JUNEAU — The Alaska Senate on Monday delayed a final vote on a new anti-crime law that seeks to repeal and replace the 2016 criminal justice reform law known as Senate Bill 91.
The announcement came as fiscal experts updated the cost estimates for the proposal. Through 2021, the new law will cost the state $100 million, and future costs could exceed $50 million per year, according to the latest estimates.
Speaking after an aborted floor session, Senate President Cathy Giessel said Monday’s delay was needed to allow senators to draft amendments to House Bill 49, which passed the House last week and was extensively rewritten by the Senate Finance Committee over the weekend.
“They just aren’t ready yet, so it’s only fair to wait and give all members the opportunity (to offer amendments),” Giessel said.
Lawmakers consider passage of HB 49 to be one of three items required before the legislative session adjourns for the summer. The other two are a funded state budget and a firm amount for this year’s Permanent Fund dividend. The session is scheduled to end Wednesday.
A House and Senate conference committee met twice Monday in further work on a compromise state budget, and Giessel said the dividend amount is “still under discussion. Looking for a solution there.”
In separate work, analysts have updated cost estimates for HB 49 after the Senate Finance Committee’s rewrite. According to a sum of those estimates, the legislation will cost $45 million in the fiscal year that starts July 1 and $54.3 million in the following fiscal year. Subsequent years are expected to have a slightly reduced additional cost.
Much of the cost would be shouldered by the state’s prison system. HB 49 increases sentences for most misdemeanors and felonies, creates new crimes and reduces the attractiveness of programs such as electronic monitoring that serve as alternatives to traditional stays behind bars.
“This bill increases the number of inmates to a level that exceeds the (prison) system’s capacity,” wrote Teri West, deputy director of the Alaska Department of Corrections, in a fiscal estimate published Monday.
“If the department’s projections are correct, it will need to reopen the currently‐shuttered Palmer Correctional Center (PCC) in order to have the capacity to accommodate the projected increase in inmates,” she wrote.
Reopening the Palmer prison is estimated to cost $20.2 million in the next fiscal year, and keeping it open would cost another $14.1 million per year in subsequent years, according to the estimate.
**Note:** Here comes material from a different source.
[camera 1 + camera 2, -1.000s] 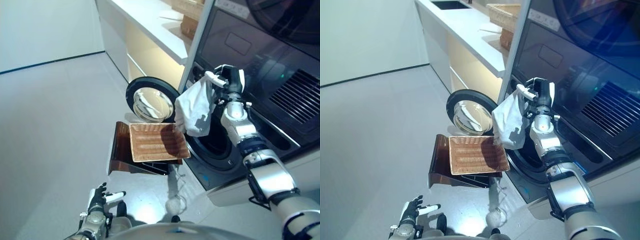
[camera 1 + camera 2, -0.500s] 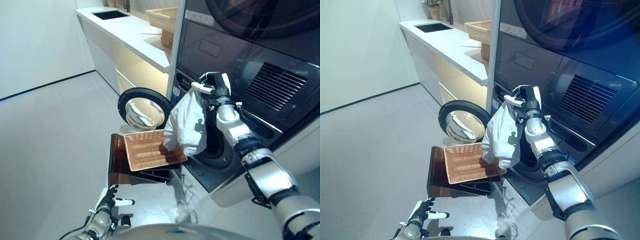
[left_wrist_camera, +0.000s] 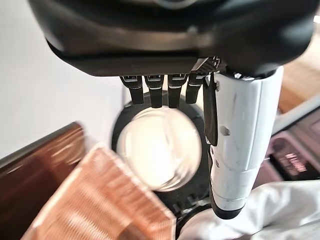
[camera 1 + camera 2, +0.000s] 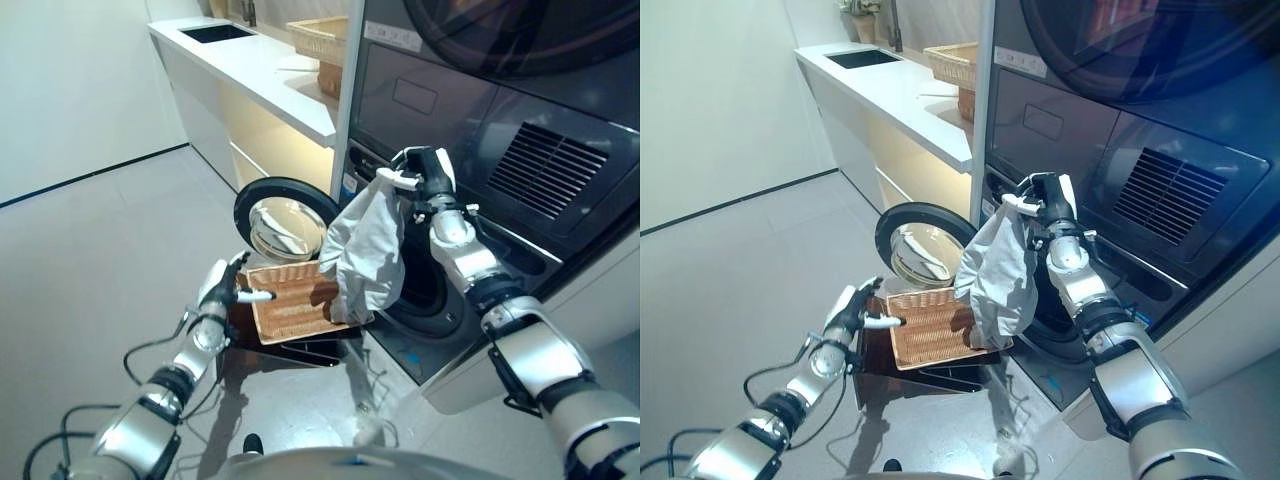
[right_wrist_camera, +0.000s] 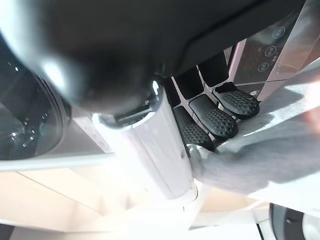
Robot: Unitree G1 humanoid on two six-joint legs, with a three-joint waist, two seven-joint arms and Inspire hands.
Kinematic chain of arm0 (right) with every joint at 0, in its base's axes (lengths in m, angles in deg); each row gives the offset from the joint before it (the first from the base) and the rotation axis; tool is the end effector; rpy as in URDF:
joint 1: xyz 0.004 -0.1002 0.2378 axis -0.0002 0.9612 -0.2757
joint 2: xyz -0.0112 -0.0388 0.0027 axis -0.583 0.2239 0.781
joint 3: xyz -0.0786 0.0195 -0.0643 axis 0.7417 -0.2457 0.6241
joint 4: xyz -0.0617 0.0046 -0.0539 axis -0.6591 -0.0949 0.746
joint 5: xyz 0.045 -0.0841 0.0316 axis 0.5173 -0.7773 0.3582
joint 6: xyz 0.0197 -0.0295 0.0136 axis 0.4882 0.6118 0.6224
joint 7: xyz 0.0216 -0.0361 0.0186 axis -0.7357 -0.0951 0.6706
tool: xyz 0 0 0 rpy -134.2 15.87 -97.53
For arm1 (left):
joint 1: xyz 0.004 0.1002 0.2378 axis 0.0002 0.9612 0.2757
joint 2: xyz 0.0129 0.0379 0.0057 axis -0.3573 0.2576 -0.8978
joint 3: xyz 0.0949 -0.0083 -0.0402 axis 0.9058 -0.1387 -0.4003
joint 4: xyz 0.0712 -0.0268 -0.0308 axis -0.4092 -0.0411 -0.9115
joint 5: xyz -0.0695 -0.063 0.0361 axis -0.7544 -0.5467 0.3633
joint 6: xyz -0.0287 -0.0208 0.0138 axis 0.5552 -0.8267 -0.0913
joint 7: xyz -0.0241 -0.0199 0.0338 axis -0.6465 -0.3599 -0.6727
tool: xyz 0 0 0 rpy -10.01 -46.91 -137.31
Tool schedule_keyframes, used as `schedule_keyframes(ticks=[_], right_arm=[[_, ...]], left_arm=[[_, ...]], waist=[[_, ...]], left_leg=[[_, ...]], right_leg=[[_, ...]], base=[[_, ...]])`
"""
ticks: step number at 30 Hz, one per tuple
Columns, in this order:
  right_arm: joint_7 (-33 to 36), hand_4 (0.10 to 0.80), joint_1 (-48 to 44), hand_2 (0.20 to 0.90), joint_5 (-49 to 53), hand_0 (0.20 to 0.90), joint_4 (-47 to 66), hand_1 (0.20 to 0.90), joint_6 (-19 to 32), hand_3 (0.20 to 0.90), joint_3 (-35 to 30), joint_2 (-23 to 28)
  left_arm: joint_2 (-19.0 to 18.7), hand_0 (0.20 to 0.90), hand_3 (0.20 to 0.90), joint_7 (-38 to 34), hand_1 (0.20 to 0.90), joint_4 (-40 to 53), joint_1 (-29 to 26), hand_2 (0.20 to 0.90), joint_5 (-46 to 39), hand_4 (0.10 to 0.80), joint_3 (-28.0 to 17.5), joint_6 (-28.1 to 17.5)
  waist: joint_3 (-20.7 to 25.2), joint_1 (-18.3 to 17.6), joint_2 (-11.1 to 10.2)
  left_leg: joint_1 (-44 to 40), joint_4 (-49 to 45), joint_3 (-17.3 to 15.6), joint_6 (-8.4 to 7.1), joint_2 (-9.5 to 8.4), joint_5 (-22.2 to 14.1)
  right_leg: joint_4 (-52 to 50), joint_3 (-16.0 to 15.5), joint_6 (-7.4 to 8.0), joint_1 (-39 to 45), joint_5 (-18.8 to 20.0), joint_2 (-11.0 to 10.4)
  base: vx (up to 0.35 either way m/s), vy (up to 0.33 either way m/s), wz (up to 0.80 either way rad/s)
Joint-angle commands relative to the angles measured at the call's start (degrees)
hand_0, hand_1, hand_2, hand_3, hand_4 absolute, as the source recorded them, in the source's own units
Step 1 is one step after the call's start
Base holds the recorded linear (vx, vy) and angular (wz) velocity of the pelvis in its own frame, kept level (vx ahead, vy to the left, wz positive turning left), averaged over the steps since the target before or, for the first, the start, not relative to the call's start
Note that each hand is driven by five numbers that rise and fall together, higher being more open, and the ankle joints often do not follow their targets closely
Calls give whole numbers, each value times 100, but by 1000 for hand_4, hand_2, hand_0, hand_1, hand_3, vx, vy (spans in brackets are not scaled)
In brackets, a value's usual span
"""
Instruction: Pick up the clothes and place them into the washing machine
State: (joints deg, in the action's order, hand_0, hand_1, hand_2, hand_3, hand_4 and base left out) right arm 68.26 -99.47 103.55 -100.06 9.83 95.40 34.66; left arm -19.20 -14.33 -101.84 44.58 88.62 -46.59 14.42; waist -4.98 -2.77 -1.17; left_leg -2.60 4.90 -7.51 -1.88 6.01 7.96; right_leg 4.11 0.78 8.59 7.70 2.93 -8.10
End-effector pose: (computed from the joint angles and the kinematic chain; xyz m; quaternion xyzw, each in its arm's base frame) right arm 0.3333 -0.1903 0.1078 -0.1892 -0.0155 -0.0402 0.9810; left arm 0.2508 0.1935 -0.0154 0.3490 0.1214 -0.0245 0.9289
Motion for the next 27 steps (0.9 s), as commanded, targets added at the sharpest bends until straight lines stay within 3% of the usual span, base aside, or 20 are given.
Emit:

The increase in convicts will surpass the capacity of the Palmer prison, the Department of Corrections expects. According to the estimate, the additional cost would be $11 million in the next fiscal year, rising to $24.7 million and more than $26 million per year in subsequent years.
Other state departments, such as the Department of Law, expect additional costs as well, but the Department of Corrections is expected to see the biggest increase.
If HB 49 passes the Senate as expected, the question will become whether the House will agree with the changes. Agreement, formally known as concurrence, is the final step before the bill is sent to the governor.
Speaking to reporters last week, House Rules Chairman Chuck Kopp, R-Anchorage, said that if the House does not concur, it would be “problematic” to create a House-Senate compromise before the regular legislative session ends Wednesday.
Lawmakers could still do the work in a special session.
“The governor would like the House to concur,” Dunleavy press secretary Matt Shuckerow said on Monday.
House Minority Leader Lance Pruitt, R-Anchorage, said, “as it stands now, I believe (the Senate changes) would find support from our members.”
With the support of the Republican House minority’s 15 members and that of independent Republican Rep. Gabrielle LeDoux, R-Anchorage, supporters of the changes still need five more votes for a majority in the 40-member House.
Rep. Andy Josephson, D-Anchorage, says he likely will support the Senate changes and can think of two or three others.
“After that, it gets murky,” he said, speculating that there are between 18 and 22 members who support the Senate changes.
Rep. Gary Knopp, R-Soldotna, is not one of those supporters. Speaking after a Monday meeting of the House Finance Committee, he said the changes wrought by the Senate have not all been vetted by House lawmakers.
“I think the Senate’s probably killed it for this session,” he said, saying there’s simply not enough time for House lawmakers to read and understand the Senate changes.
“I think you’ll see it come back in special session, I really do. But that’s just an opinion,” he said.